College football is great bc every guy on the field is the best football player to come out his HS in years or perhaps ever but then you get a matchup where one of the guys is a future 9x Pro Bowler & the other guy is a future litigation attorney and thats when the magic happens
Remember, you CAN have your cake and eat it too.
In fact, you can’t even eat a cake you don’t have.
Don’t be shallow and marry someone just for their looks. Make sure they have money.
Why run with scissors when you can run with bananas which are far less dangerous and also tasty snacks.
My wife said something about being interested in swinging, so last night I did a 55 minute PowerPoint presentation on all the info I found online.
Her: how about you just fix the kids swing in the backyard like I asked
Hungover? Hydrate. Depressed? Hydrate. Want to make a good first impression on others? Hydrate.
Accidentally ruined my 9yo’s entire life because I said “toilet” too loud in a public place.
Black magic is just like regular magic, but with bigger wands.

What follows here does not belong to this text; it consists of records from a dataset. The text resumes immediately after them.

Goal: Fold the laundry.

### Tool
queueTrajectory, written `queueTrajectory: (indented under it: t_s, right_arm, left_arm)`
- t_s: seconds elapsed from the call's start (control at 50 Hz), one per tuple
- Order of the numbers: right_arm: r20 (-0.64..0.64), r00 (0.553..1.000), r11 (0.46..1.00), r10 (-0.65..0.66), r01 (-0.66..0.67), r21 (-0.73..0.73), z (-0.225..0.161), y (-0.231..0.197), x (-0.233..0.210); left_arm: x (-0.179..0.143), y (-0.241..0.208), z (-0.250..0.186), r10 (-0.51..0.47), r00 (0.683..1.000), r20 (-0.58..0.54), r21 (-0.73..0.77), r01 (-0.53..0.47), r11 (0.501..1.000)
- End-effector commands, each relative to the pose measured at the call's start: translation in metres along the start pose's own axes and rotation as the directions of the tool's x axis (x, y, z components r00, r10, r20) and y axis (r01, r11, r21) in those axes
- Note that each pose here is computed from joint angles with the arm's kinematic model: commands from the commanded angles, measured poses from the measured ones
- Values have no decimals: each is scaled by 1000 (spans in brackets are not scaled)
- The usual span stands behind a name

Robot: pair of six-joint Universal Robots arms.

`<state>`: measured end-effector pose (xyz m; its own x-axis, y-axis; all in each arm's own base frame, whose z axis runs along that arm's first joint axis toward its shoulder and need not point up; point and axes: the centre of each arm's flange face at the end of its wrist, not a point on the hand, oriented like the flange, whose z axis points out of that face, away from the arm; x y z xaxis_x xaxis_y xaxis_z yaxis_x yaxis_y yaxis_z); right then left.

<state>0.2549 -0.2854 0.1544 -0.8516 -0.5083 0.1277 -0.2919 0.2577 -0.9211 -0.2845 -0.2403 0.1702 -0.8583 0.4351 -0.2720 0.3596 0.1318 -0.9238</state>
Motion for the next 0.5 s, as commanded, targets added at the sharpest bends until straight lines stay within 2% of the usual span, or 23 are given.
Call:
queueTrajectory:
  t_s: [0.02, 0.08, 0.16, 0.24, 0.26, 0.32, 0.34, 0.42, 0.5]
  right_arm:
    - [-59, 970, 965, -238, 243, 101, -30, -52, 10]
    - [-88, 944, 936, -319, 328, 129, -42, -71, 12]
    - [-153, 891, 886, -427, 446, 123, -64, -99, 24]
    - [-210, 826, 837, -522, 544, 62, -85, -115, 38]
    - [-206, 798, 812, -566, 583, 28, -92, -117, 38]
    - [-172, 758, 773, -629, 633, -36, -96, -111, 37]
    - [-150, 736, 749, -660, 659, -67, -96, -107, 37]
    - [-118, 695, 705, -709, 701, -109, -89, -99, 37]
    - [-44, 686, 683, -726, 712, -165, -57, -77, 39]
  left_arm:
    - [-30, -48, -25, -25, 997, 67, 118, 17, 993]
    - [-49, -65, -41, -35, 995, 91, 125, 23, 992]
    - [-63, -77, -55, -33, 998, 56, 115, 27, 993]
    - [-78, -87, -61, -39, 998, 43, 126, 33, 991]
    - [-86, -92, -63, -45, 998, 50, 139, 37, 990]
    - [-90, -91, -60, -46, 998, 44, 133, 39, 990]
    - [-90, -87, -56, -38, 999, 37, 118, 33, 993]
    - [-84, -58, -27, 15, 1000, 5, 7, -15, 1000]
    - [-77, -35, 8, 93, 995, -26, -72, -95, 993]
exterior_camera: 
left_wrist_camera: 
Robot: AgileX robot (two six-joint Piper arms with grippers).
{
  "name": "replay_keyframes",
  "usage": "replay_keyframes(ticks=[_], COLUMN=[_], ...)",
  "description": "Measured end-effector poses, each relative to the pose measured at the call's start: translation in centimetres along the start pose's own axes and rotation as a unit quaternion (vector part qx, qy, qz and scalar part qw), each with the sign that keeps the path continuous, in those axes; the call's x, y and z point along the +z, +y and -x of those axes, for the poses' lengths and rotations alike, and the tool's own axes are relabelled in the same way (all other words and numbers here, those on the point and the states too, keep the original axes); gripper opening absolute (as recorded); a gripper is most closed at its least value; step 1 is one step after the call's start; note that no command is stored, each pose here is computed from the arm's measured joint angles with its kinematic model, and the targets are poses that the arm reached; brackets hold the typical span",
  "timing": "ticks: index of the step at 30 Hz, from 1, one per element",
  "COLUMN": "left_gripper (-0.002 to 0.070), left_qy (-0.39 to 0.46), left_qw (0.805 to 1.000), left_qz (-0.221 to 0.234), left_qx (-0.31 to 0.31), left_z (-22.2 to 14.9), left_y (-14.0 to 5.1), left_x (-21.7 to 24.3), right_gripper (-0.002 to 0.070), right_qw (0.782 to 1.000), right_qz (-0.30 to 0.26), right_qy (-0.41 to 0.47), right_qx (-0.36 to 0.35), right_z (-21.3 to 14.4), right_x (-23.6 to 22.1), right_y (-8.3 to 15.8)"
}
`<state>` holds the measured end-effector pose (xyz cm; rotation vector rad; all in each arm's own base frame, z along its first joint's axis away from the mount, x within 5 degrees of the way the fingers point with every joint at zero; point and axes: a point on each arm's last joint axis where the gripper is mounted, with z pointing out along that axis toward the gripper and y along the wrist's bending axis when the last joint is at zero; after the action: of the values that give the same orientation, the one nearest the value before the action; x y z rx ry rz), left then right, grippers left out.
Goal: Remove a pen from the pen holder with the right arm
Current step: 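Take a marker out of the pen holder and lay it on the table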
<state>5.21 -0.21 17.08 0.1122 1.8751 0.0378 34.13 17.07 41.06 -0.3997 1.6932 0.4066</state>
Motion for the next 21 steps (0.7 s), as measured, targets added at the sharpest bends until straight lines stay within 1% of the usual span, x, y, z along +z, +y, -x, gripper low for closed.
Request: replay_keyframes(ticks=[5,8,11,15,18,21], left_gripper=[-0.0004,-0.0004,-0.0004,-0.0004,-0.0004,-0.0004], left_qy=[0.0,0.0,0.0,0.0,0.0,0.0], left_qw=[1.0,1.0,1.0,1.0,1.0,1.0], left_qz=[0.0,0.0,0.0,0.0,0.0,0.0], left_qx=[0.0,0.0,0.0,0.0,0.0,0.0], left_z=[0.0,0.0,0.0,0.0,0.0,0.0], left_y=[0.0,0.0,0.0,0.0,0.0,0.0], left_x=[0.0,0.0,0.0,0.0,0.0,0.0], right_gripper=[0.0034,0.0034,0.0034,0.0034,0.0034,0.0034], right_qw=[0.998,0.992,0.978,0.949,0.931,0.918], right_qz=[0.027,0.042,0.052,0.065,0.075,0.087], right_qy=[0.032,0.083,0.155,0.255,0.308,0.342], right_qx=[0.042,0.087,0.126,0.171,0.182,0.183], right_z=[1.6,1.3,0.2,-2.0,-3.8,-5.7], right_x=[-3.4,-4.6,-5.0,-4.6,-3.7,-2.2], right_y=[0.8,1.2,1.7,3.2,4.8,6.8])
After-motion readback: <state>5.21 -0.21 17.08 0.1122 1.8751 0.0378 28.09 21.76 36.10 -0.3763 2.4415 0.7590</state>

COP: I need to see some ID
ME: [hands him ID]
COP: this isn’t yours
ME: you said “some”
COP: lol wow good point you’re free to go
Me: pass me that cup
Kid: *gives me cup*
Me: I didn’t say simon says haha
[Later]
Me: PASS… MY… INHALER
Kid: not falling for that again
ME: do you have a USB wire thingy so I can charge while driving my Honda?
BEST BUY EMPLOYEE: a cord?
ME: no, it’s a Civic
Welcome to backhanded compliment club, it’s so nice meeting people who don’t care how they look
To: ALL STAFF
Subject: FW: RE: RE: FW: FW: FW: RE: RE: FW: RE: RE: FW: FW: How to Effectively Use the E-Mail Subject Line
it should be illegal to take a nap and still have a headache when you wake up. like no i shut it off and back on again why are you still here
“What do you mean “He used his mind?”
“I mean he never touched the gates. He destroyed them with his mind!”
“Oh my god…we’ve got a mad telekinetic duck on our hands. Get me the president!”
BOSS: You ok?
ME: Yeah, why?
BOSS: You have a sign that says “2 Days Without Being Annoyed”
[maintaining eye contact, I change it to 0]
For once I’d like to be referred to as The Chosen One but not when I’m being identified in a police lineup.
Lord of the Rings is about a bunch of straight men fighting over jewelry.
Genie: You get 3 wishes
Me: I wish you were terrible at math
Genie: You only have 14 more wishes
[being seated for blind date]
her: have you ever been on one of these before
me: yeah I love chairs
*Digging my own grave* sounds like a lot of exercise just to lie down.
I’m surviving this massive amount of “family time” by pretending they are mental patients and I’m their case manager.
I’m still rubbish at Venn diagrams. I really don’t get them. :/
I’ve been saying I’ll sleep when I’m dead for so long, I’m starting to really look forward to dying.